[Records from a dataset]

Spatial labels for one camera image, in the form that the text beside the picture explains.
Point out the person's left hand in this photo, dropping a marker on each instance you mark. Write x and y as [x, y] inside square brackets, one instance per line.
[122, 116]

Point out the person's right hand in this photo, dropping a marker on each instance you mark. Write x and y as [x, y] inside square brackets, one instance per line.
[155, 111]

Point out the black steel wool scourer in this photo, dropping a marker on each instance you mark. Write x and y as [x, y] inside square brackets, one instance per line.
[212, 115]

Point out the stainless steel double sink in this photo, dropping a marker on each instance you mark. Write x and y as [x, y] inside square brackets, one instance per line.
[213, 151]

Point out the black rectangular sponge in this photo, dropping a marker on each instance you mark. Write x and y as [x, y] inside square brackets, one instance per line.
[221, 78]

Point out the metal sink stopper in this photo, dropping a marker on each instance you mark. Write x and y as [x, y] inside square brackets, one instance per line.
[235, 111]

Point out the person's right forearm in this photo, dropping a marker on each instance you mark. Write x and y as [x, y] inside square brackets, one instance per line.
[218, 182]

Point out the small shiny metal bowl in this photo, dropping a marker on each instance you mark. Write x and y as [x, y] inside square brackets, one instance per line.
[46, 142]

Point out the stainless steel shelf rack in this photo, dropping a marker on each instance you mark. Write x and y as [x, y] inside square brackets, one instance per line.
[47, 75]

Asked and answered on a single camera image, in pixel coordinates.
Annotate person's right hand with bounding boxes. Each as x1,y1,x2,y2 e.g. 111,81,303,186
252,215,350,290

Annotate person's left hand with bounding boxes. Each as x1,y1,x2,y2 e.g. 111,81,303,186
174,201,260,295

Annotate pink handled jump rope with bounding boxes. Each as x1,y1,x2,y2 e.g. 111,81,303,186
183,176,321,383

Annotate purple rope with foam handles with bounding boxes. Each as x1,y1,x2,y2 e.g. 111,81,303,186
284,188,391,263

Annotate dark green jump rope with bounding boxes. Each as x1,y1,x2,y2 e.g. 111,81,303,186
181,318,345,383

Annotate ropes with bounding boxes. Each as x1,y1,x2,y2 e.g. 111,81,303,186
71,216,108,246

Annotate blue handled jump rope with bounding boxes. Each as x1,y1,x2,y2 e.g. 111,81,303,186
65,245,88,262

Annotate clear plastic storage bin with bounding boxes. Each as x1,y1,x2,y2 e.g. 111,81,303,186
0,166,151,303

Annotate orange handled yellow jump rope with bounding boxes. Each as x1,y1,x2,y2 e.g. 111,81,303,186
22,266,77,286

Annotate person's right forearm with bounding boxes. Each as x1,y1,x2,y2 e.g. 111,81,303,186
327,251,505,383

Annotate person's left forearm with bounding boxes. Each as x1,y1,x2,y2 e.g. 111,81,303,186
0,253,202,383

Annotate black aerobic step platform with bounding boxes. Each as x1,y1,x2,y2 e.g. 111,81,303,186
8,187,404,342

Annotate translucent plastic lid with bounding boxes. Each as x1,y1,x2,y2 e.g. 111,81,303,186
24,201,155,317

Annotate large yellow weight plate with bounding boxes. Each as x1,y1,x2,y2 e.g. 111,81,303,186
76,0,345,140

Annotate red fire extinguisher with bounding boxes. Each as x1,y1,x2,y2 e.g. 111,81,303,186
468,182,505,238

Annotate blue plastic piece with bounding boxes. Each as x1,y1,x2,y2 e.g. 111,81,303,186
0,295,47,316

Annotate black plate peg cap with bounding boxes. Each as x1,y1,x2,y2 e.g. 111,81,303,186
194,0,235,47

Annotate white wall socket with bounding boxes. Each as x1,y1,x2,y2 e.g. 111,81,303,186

What is required = Give back each record above exactly as written.

Written response =
Spatial labels for one camera image, in the form that the text beside the picture explains.
Point out the person's left hand in this photo, dropping a marker on each instance you mark. Write x and y as [x, y] inside square brackets, one instance per line.
[122, 116]

Point out the person's right hand in this photo, dropping a marker on each instance you mark. Write x and y as [x, y] inside square brackets, one instance per line.
[155, 111]

Point out the black steel wool scourer in this photo, dropping a marker on each instance you mark. Write x and y as [x, y] inside square brackets, one instance per line.
[212, 115]

Point out the stainless steel double sink in this photo, dropping a marker on each instance you mark. Write x and y as [x, y] inside square brackets, one instance per line.
[213, 151]

Point out the black rectangular sponge in this photo, dropping a marker on each instance you mark. Write x and y as [x, y] inside square brackets, one instance per line.
[221, 78]

Point out the metal sink stopper in this photo, dropping a marker on each instance you mark. Write x and y as [x, y] inside square brackets, one instance per line.
[235, 111]

Point out the person's right forearm in this photo, dropping a marker on each instance you mark. Write x and y as [x, y] inside square brackets, one instance per line.
[218, 182]

Point out the small shiny metal bowl in this photo, dropping a marker on each instance you mark. Write x and y as [x, y] inside square brackets, one instance per line.
[46, 142]

Point out the stainless steel shelf rack in this photo, dropping a marker on each instance you mark. Write x and y as [x, y] inside square brackets, one instance per line.
[47, 75]

Asked and answered on a single camera image, in pixel coordinates.
Annotate person's right hand with bounding boxes. Each as x1,y1,x2,y2 e.g. 111,81,303,186
252,215,350,290

Annotate person's left hand with bounding boxes. Each as x1,y1,x2,y2 e.g. 111,81,303,186
174,201,260,295

Annotate pink handled jump rope with bounding boxes. Each as x1,y1,x2,y2 e.g. 111,81,303,186
183,176,321,383

Annotate purple rope with foam handles with bounding boxes. Each as x1,y1,x2,y2 e.g. 111,81,303,186
284,188,391,263

Annotate dark green jump rope with bounding boxes. Each as x1,y1,x2,y2 e.g. 111,81,303,186
181,318,345,383

Annotate ropes with bounding boxes. Each as x1,y1,x2,y2 e.g. 111,81,303,186
71,216,108,246

Annotate blue handled jump rope with bounding boxes. Each as x1,y1,x2,y2 e.g. 111,81,303,186
65,245,88,262

Annotate clear plastic storage bin with bounding boxes. Each as x1,y1,x2,y2 e.g. 111,81,303,186
0,166,151,303

Annotate orange handled yellow jump rope with bounding boxes. Each as x1,y1,x2,y2 e.g. 111,81,303,186
22,266,77,286

Annotate person's right forearm with bounding boxes. Each as x1,y1,x2,y2 e.g. 111,81,303,186
327,251,505,383

Annotate person's left forearm with bounding boxes. Each as x1,y1,x2,y2 e.g. 111,81,303,186
0,253,202,383

Annotate black aerobic step platform with bounding boxes. Each as x1,y1,x2,y2 e.g. 111,81,303,186
8,187,404,342

Annotate translucent plastic lid with bounding boxes. Each as x1,y1,x2,y2 e.g. 111,81,303,186
24,201,155,317

Annotate large yellow weight plate with bounding boxes. Each as x1,y1,x2,y2 e.g. 111,81,303,186
76,0,345,140

Annotate red fire extinguisher with bounding boxes. Each as x1,y1,x2,y2 e.g. 111,81,303,186
468,182,505,238

Annotate blue plastic piece with bounding boxes. Each as x1,y1,x2,y2 e.g. 111,81,303,186
0,295,47,316

Annotate black plate peg cap with bounding boxes. Each as x1,y1,x2,y2 e.g. 111,81,303,186
194,0,235,47

Annotate white wall socket with bounding boxes. Each as x1,y1,x2,y2 e.g. 111,81,303,186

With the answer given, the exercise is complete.